2 At this period, the number of paupers in the Alms House was between
three and four hundred; and the managers, apprehensive of spreading
the disorder among them, enforced the abovementioned order, which had
been entered into a long time before. They, however, supplied beds
and bedding, and all the money in their treasury, for their relief,
out of that house.
3 High wages were offered for nurses for these poor people,--but none
could be procured.
4 Had they known of the circumstance, an immediate dismissal would
have been the consequence.
5 The reason for entering into this order, was, that some paupers,
who had been admitted previous thereto, with a certificate from the
physicians, of their being free from the infection, had,
nevertheless, died of it.
6 It would be improper to pass over this opportunity of mentioning,
that the Federal Gazette, printed by Andrew Brown, war
uninterruptedly continued, and with the usual industry, during the
whole calamity, and was of the utmost service, in conveying to the
citizens of the United States authentic intelligence of the state of
the disorder, and of the city.
7 The novel of Arthur Mervyn, by C. B. Brown, gives a vivid and
terrifying picture, probably not too highly colourod, of the horrors
of that period.
8 In many congregations, the deaths of men have been nearly twice as
numerous as those of women.
9 The French who had been long established here, were nearly as much
affected as the natives.
10 The frequent use the French make of lavements, at all times, may
probably account for their escaping So very generally as they did.

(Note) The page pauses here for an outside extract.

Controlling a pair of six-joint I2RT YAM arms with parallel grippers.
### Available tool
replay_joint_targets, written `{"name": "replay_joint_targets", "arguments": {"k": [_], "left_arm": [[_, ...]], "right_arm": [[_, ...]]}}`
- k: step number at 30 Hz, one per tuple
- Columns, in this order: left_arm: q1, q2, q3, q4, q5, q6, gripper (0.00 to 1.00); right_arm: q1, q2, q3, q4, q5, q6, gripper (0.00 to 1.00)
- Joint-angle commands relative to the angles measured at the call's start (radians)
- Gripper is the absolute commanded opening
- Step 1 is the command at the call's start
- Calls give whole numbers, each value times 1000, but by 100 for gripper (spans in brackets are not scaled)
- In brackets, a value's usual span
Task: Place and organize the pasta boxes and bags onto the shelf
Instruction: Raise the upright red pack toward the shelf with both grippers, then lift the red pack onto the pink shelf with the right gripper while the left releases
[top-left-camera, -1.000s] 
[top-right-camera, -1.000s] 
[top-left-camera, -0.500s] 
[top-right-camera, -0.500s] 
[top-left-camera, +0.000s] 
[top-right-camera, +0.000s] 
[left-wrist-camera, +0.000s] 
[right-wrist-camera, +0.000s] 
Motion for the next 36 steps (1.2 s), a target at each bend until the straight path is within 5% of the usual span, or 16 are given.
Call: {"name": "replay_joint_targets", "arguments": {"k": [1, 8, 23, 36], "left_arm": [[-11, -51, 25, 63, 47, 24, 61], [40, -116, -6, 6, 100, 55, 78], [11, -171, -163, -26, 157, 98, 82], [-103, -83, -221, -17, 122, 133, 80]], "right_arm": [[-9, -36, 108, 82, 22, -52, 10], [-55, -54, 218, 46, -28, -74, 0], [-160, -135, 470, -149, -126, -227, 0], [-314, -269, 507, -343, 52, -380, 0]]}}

These purify the bowels, help to discharge the foul matter, and
remove costiveness, which is one of the most certain supports of this
and various other disorders.
11 Essays and Observations, vol. ii. page 407.
12 The fugitive Philadelphians were in general as strict in their
precautions against those who fled later than they, as any of the
country people.
13 This paragraph, although erroneous, is retained, that I may have
an opportunity, which I cheerfully embrace, of acknowledging the
mistake I have committed On a revision of the bills of mortality, it
appears, that those congregations who kept up religious worship
regularly, did not lose more than. and some not so many as, their
usual proportions. In one year, ending July 3l, 1793, the German
Lutherans buried more than a sixth of the whole number of the dead in
the city--the German Reformed, a fifteenth--the Friends, a tenth--and
St. Mary's an eighth. From August 1, to November 9, 1793, the burials
among the German Lutherans were not quite a sixth-- among the German
Reformed, nearly a sixteenth--among the Friends, an eleventh--and in
St. Mary's grave yard, a sixteenth. These were the congregations I
alluded to, in the above remarks.
14 If they were even guilty of a crime, it brought its own
punishment; as I am fully convinced, that those who were absent, and
a prey to the anxiety caused by the frightful reports current,
suffered as much as those who remained in the City.